Repeat every record exactly, but keep images out of the copy.
======== EXERCISE INPUT ========
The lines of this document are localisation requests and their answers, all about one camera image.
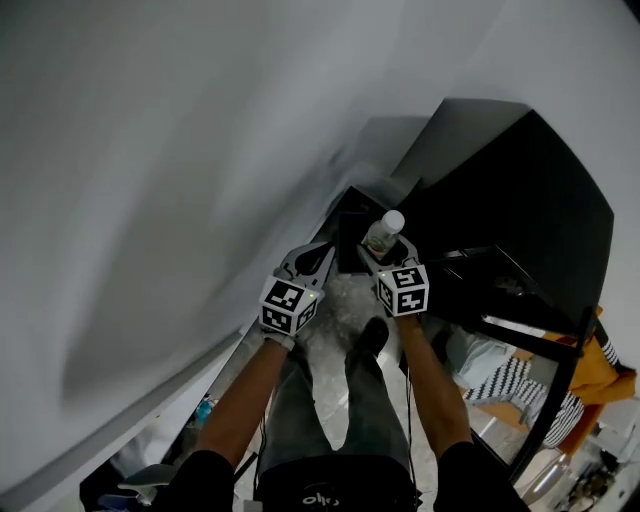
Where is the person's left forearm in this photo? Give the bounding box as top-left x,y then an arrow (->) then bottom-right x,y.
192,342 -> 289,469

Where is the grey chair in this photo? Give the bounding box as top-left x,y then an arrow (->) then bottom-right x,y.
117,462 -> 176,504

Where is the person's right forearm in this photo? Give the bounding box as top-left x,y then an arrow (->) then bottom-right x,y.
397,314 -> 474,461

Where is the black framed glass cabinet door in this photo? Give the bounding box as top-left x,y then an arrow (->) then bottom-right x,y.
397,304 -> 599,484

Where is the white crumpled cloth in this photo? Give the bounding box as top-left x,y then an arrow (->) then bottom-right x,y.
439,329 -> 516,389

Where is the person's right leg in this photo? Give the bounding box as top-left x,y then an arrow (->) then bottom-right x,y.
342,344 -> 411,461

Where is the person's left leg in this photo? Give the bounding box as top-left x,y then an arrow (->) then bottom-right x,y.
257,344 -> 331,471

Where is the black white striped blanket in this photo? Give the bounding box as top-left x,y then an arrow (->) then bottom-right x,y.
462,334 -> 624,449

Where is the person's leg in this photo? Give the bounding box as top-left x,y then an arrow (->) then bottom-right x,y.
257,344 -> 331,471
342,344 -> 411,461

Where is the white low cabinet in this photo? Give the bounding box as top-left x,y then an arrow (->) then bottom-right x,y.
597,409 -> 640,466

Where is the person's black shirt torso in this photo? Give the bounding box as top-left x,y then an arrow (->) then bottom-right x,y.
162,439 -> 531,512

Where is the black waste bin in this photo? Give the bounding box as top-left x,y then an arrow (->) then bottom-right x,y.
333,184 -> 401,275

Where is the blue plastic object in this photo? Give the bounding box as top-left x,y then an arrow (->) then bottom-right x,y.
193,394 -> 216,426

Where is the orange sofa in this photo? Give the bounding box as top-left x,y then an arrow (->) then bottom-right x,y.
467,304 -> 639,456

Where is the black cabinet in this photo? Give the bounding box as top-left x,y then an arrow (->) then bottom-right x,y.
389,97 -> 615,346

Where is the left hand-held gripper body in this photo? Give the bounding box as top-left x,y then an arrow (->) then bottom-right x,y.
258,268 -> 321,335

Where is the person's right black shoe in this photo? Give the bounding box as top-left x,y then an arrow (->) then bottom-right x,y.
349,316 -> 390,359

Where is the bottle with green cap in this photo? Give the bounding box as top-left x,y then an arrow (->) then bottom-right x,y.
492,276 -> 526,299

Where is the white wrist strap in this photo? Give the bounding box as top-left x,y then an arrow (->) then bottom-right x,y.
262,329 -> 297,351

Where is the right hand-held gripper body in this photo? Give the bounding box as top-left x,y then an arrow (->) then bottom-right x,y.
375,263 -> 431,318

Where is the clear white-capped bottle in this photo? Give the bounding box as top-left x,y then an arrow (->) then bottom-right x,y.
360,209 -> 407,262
========
▶ **COMPLETED EXERCISE**:
The lines of this document are localisation requests and their answers, all about one camera image.
Where is the person's left forearm in this photo? Give the bounding box as top-left x,y then an arrow (->) then bottom-right x,y.
192,342 -> 289,469

Where is the grey chair in this photo? Give the bounding box as top-left x,y then an arrow (->) then bottom-right x,y.
117,462 -> 176,504

Where is the person's right forearm in this photo? Give the bounding box as top-left x,y then an arrow (->) then bottom-right x,y.
397,314 -> 474,461

Where is the black framed glass cabinet door in this photo? Give the bounding box as top-left x,y then an arrow (->) then bottom-right x,y.
397,304 -> 599,484

Where is the white crumpled cloth in this photo? Give the bounding box as top-left x,y then an arrow (->) then bottom-right x,y.
439,329 -> 516,389

Where is the person's right leg in this photo? Give the bounding box as top-left x,y then an arrow (->) then bottom-right x,y.
342,344 -> 411,461

Where is the person's left leg in this photo? Give the bounding box as top-left x,y then an arrow (->) then bottom-right x,y.
257,344 -> 331,471

Where is the black white striped blanket in this photo? Give the bounding box as top-left x,y then an arrow (->) then bottom-right x,y.
462,334 -> 624,449

Where is the person's leg in this photo? Give the bounding box as top-left x,y then an arrow (->) then bottom-right x,y.
257,344 -> 331,471
342,344 -> 411,461

Where is the white low cabinet in this photo? Give the bounding box as top-left x,y then an arrow (->) then bottom-right x,y.
597,409 -> 640,466

Where is the person's black shirt torso in this photo? Give the bounding box as top-left x,y then an arrow (->) then bottom-right x,y.
162,439 -> 531,512

Where is the black waste bin in this photo? Give the bounding box as top-left x,y then an arrow (->) then bottom-right x,y.
333,184 -> 401,275

Where is the blue plastic object in this photo? Give the bounding box as top-left x,y then an arrow (->) then bottom-right x,y.
193,394 -> 216,426

Where is the orange sofa in this photo? Give the bounding box as top-left x,y then an arrow (->) then bottom-right x,y.
467,304 -> 639,456

Where is the black cabinet in this photo? Give the bounding box as top-left x,y then an arrow (->) then bottom-right x,y.
389,97 -> 615,346

Where is the left hand-held gripper body in this photo? Give the bounding box as top-left x,y then an arrow (->) then bottom-right x,y.
258,268 -> 321,335

Where is the person's right black shoe in this photo? Give the bounding box as top-left x,y then an arrow (->) then bottom-right x,y.
349,316 -> 390,359

Where is the bottle with green cap in this photo? Give the bounding box as top-left x,y then an arrow (->) then bottom-right x,y.
492,276 -> 526,299

Where is the white wrist strap in this photo? Give the bounding box as top-left x,y then an arrow (->) then bottom-right x,y.
262,329 -> 297,351

Where is the right hand-held gripper body in this photo? Give the bounding box as top-left x,y then an arrow (->) then bottom-right x,y.
375,263 -> 431,318

Where is the clear white-capped bottle in this photo? Give the bounding box as top-left x,y then an arrow (->) then bottom-right x,y.
360,209 -> 407,262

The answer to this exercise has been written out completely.